Please state how many lines of the listing contain the word "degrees", giving the number by itself.

=== Begin Enclosure ===

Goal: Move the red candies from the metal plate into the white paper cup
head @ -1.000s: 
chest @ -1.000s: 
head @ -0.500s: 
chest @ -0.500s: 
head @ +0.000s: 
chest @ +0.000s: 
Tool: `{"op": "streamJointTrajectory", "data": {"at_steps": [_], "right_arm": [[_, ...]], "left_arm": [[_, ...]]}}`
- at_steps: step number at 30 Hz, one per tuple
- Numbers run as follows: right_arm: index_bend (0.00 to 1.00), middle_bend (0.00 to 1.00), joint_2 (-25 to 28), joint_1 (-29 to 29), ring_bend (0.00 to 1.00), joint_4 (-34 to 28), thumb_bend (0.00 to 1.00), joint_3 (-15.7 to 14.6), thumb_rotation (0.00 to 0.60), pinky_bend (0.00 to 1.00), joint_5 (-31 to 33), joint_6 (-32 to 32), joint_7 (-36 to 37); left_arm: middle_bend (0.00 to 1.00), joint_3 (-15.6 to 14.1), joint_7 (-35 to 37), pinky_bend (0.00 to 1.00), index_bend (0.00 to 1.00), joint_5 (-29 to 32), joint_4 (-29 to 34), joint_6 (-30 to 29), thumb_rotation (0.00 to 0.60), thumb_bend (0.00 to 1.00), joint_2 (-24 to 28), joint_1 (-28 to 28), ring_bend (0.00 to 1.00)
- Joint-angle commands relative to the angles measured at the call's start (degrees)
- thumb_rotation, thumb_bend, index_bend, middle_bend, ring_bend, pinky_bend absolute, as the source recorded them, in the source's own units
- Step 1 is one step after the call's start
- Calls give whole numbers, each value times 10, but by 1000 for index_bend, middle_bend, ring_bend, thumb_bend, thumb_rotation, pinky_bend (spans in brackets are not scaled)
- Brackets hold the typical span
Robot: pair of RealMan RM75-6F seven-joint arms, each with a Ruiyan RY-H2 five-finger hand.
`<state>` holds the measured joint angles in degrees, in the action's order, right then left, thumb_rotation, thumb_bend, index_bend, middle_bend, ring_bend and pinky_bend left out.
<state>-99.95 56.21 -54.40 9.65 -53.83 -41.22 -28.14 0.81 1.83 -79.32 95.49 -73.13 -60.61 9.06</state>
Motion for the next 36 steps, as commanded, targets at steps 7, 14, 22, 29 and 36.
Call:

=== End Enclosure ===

▶ _ANSWER FOR THE TASK_: 2